# Comparing python tables

Pandas vs great_tables

# Libs

In [52]:
import numpy as np
import pandas as pd

# import geopandas as gpd
from io import BytesIO
import base64
from IPython.core.display import HTML

# from plotnine import *
import seaborn as sns
import matplotlib.pyplot as plt

# from mizani.formatters import date_format
# from mizani.breaks import date_breaks
# from scipy.stats import circmean
import pprint
import warnings

from great_tables import GT, html


warnings.filterwarnings("ignore")

# Data

In [14]:
df = pd.read_csv("data/df_nov.csv").assign(
    date=lambda x: pd.to_datetime(x["date"]),
    hour=lambda x: pd.to_datetime(x["hour"], format="%H:%M:%S").dt.hour,
)

df_oct = pd.read_csv("data/df_oct.csv").assign(
    date=lambda x: pd.to_datetime(x["date"]),
    hour=lambda x: pd.to_datetime(x["hour"], format="%H:%M:%S").dt.hour,
)

In [15]:
df_stations = pd.read_csv("data/stations.csv").rename(
    {"linea": "line", "estacion": "station"}, axis=1
)

In [16]:
rename_stations = {
    "Flores": "San Jose De Flores",
    "Saenz Peña ": "Saenz Peña",
    "Callao.b": "Callao",
    "Retiro E": "Retiro",
    "Independencia.h": "Independencia",
    "Pueyrredon.d": "Pueyrredon",
    "General Belgrano": "Belgrano",
    "Rosas": "Juan Manuel De Rosas",
    "Patricios": "Parque Patricios",
    "Mariano Moreno": "Moreno",
}

df_passengers_station = (
    df.groupby(["line", "color", "station"], as_index=False)
    .agg(pax_total=("pax_total", "sum"))
    .assign(station=lambda x: x["station"].str.title())
    .replace(rename_stations)
    .merge(df_stations, on=["line", "station"])
)

In [38]:
py_table_data = (
    df.groupby(["line", "color"], as_index=False)
    .agg(most_used_station=("station", pd.Series.mode), pax_total=("pax_total", "sum"))
    .merge(
        df_oct.groupby("line", as_index=False).agg(pax_total_oct=("pax_total", "sum")),
        on="line",
        how="left",
    )
    .assign(
        variation=lambda x: (x["pax_total"] / x["pax_total_oct"] - 1),
        # pax_total = lambda x: [str(round(i/1000000,2))+'M' for i in x['pax_total']]
    )
    .drop("color", axis=1)
)

In [73]:
custom_style = [
    {
        "selector": "caption",
        "props": [
            ("text-align", "left"),
            ("font-size", "135%"),
            ("font-weight", "bold"),
            ("width", "100%")
        ],
    },
    {
        "selector": "th",
        "props": "text-align : center; background-color: white; color: black; font-size: 18; border-bottom: 1pt solid lightgrey",
    },
    {"selector": "", "props": [("border", "1px solid lightgrey"), ("width", "100%")]},
]

title = "A summary of the use of the subway in the city of Buenos Aires, Argentina"
subtitle = "Analysis period: November 2021"

source = "<br>Own elaboration based on data from the Open Data Portal from the city of Buenos Aires</br>"

footer_map = "% of passengers per station in relation to the total number of passengers on that line.
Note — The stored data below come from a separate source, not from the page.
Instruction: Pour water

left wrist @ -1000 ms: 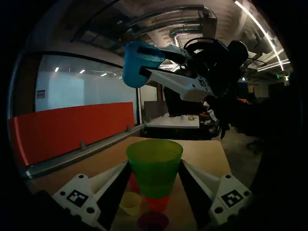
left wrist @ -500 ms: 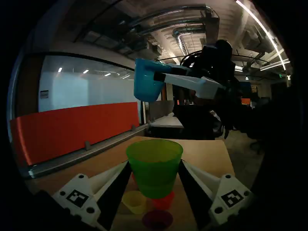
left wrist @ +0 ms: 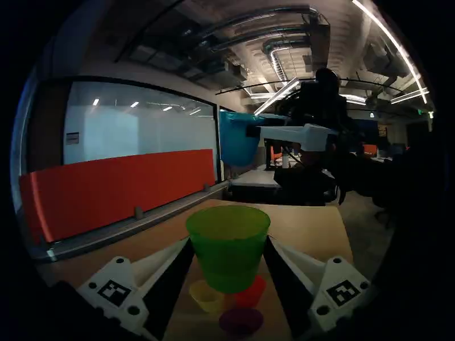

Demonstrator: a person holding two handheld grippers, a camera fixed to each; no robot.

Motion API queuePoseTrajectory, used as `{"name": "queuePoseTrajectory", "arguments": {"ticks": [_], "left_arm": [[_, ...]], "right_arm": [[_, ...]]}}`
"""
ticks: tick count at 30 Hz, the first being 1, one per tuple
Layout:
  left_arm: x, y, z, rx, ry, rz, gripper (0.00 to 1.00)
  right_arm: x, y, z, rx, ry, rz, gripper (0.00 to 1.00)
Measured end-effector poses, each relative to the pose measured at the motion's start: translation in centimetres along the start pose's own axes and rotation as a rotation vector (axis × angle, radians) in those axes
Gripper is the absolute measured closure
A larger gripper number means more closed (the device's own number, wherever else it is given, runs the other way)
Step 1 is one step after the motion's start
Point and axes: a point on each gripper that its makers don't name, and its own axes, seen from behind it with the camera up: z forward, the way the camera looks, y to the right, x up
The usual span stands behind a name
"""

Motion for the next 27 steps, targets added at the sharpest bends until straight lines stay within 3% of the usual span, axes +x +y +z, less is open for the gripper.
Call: {"name": "queuePoseTrajectory", "arguments": {"ticks": [12, 27], "left_arm": [[-1.0, -2.8, -1.8, 0.077, -0.023, -0.009, 0.18], [-5.1, -5.6, -3.6, 0.155, -0.122, -0.019, 0.18]], "right_arm": [[-3.4, 1.1, -2.6, -0.037, -0.048, 0.058, 0.11], [-10.0, 1.6, -4.8, -0.078, -0.153, 0.141, 0.11]]}}
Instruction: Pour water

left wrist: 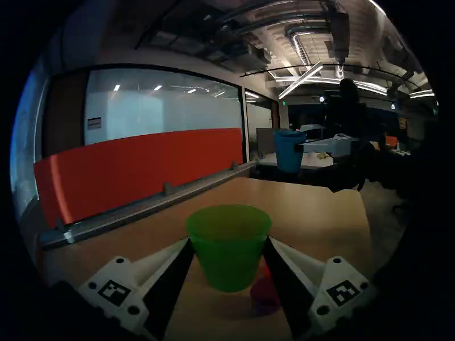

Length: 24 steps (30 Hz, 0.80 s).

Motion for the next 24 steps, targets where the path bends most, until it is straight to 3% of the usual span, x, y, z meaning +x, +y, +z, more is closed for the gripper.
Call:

For the cuts, the quantiles of the distribution were used. It is observed that Line C presented a very high use in the headwaters, while in the rest of the lines the use was more distributed."

footer_variation = "% Variation in relation to October 2021."

footer_clock = "The color line represents the mean hour, considering the circular distribution of the hour variable."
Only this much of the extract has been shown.